● **Directions for this task**
Transcribe each entry so that it matches the original exactly.
Listed records section start
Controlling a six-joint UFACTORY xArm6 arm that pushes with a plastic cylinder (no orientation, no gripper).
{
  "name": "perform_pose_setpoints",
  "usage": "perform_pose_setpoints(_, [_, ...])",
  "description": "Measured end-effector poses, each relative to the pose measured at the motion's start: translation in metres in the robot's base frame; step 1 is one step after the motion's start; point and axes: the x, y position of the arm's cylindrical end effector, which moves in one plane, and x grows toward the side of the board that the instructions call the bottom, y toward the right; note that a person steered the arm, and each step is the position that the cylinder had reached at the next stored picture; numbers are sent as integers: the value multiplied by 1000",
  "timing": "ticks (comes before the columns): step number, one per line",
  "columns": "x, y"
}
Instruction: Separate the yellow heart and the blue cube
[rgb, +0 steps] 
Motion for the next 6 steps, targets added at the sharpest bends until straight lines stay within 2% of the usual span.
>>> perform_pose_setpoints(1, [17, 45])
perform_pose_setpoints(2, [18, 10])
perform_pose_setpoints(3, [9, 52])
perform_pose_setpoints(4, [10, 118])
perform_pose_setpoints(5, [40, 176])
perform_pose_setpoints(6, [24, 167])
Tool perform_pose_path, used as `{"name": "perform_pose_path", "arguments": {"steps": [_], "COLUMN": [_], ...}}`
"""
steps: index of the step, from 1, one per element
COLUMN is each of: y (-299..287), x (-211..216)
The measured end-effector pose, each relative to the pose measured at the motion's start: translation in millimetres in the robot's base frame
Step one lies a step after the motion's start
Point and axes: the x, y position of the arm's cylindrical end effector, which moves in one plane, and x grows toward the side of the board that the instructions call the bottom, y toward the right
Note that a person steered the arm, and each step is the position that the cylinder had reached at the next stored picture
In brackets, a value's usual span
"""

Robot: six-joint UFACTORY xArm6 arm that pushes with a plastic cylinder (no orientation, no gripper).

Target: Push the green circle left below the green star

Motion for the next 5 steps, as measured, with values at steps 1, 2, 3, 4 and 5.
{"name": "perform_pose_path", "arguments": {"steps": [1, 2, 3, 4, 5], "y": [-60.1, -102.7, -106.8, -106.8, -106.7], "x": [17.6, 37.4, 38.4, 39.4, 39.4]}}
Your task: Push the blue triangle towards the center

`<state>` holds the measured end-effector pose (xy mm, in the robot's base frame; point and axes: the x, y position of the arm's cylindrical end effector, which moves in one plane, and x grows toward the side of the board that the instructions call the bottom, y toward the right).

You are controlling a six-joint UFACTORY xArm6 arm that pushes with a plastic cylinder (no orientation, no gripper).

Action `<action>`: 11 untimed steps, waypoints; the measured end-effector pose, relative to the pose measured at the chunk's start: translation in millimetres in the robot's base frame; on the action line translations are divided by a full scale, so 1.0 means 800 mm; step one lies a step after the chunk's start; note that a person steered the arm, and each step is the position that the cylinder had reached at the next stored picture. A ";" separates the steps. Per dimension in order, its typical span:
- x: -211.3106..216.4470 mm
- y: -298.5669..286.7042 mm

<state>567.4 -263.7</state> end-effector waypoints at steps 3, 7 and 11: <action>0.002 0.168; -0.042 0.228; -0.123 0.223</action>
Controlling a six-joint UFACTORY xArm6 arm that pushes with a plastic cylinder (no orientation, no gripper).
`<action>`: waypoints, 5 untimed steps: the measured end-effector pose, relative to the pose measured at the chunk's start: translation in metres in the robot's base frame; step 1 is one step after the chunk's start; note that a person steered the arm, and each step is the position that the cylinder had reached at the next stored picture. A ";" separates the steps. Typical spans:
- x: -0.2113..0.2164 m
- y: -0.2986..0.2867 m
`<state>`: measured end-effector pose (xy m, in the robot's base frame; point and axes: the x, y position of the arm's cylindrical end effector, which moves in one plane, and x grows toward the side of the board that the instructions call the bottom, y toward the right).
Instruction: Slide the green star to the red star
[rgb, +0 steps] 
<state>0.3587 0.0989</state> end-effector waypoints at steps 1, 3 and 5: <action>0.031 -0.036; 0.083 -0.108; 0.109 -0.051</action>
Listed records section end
● **Written solution**
Controlling a six-joint UFACTORY xArm6 arm that pushes with a plastic cylinder (no orientation, no gripper).
{
  "name": "perform_pose_setpoints",
  "usage": "perform_pose_setpoints(_, [_, ...])",
  "description": "Measured end-effector poses, each relative to the pose measured at the motion's start: translation in metres in the robot's base frame; step 1 is one step after the motion's start; point and axes: the x, y position of the arm's cylindrical end effector, which moves in one plane, and x grows toward the side of the board that the instructions call the bottom, y toward the right; note that a person steered the arm, and each step is the position that the cylinder had reached at the next stored picture; numbers are sent as integers: the value multiplied by 1000",
  "timing": "ticks (comes before the columns): step number, one per line",
  "columns": "x, y"
}
Instruction: Separate the yellow heart and the blue cube
[rgb, +0 steps] 
Motion for the next 6 steps, targets added at the sharpest bends until straight lines stay within 2% of the usual span.
>>> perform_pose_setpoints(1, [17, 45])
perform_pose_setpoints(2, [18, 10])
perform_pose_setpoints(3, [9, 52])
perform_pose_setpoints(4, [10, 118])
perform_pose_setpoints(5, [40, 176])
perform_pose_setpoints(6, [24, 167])
Tool perform_pose_path, used as `{"name": "perform_pose_path", "arguments": {"steps": [_], "COLUMN": [_], ...}}`
"""
steps: index of the step, from 1, one per element
COLUMN is each of: y (-299..287), x (-211..216)
The measured end-effector pose, each relative to the pose measured at the motion's start: translation in millimetres in the robot's base frame
Step one lies a step after the motion's start
Point and axes: the x, y position of the arm's cylindrical end effector, which moves in one plane, and x grows toward the side of the board that the instructions call the bottom, y toward the right
Note that a person steered the arm, and each step is the position that the cylinder had reached at the next stored picture
In brackets, a value's usual span
"""

Robot: six-joint UFACTORY xArm6 arm that pushes with a plastic cylinder (no orientation, no gripper).

Target: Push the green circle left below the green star

Motion for the next 5 steps, as measured, with values at steps 1, 2, 3, 4 and 5.
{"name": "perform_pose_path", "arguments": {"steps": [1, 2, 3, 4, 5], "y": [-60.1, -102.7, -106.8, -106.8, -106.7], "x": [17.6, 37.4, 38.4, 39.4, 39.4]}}
Your task: Push the blue triangle towards the center

`<state>` holds the measured end-effector pose (xy mm, in the robot's base frame; point and axes: the x, y position of the arm's cylindrical end effector, which moves in one plane, and x grows toward the side of the board that the instructions call the bottom, y toward the right).

You are controlling a six-joint UFACTORY xArm6 arm that pushes with a plastic cylinder (no orientation, no gripper).

Action `<action>`: 11 untimed steps, waypoints; the measured end-effector pose, relative to the pose measured at the chunk's start: translation in millimetres in the robot's base frame; on the action line translations are divided by a full scale, so 1.0 means 800 mm; step one lies a step after the chunk's start; note that a person steered the arm, and each step is the position that the cylinder had reached at the next stored picture. A ";" separates the steps. Per dimension in order, its typical span:
- x: -211.3106..216.4470 mm
- y: -298.5669..286.7042 mm

<state>567.4 -263.7</state> end-effector waypoints at steps 3, 7 and 11: <action>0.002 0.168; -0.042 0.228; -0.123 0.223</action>
Controlling a six-joint UFACTORY xArm6 arm that pushes with a plastic cylinder (no orientation, no gripper).
`<action>`: waypoints, 5 untimed steps: the measured end-effector pose, relative to the pose measured at the chunk's start: translation in metres in the robot's base frame; step 1 is one step after the chunk's start; note that a person steered the arm, and each step is the position that the cylinder had reached at the next stored picture. A ";" separates the steps. Typical spans:
- x: -0.2113..0.2164 m
- y: -0.2986..0.2867 m
`<state>`: measured end-effector pose (xy m, in the robot's base frame; point and axes: the x, y position of the arm's cylindrical end effector, which moves in one plane, and x grows toward the side of the board that the instructions call the bottom, y toward the right).
Instruction: Slide the green star to the red star
[rgb, +0 steps] 
<state>0.3587 0.0989</state> end-effector waypoints at steps 1, 3 and 5: <action>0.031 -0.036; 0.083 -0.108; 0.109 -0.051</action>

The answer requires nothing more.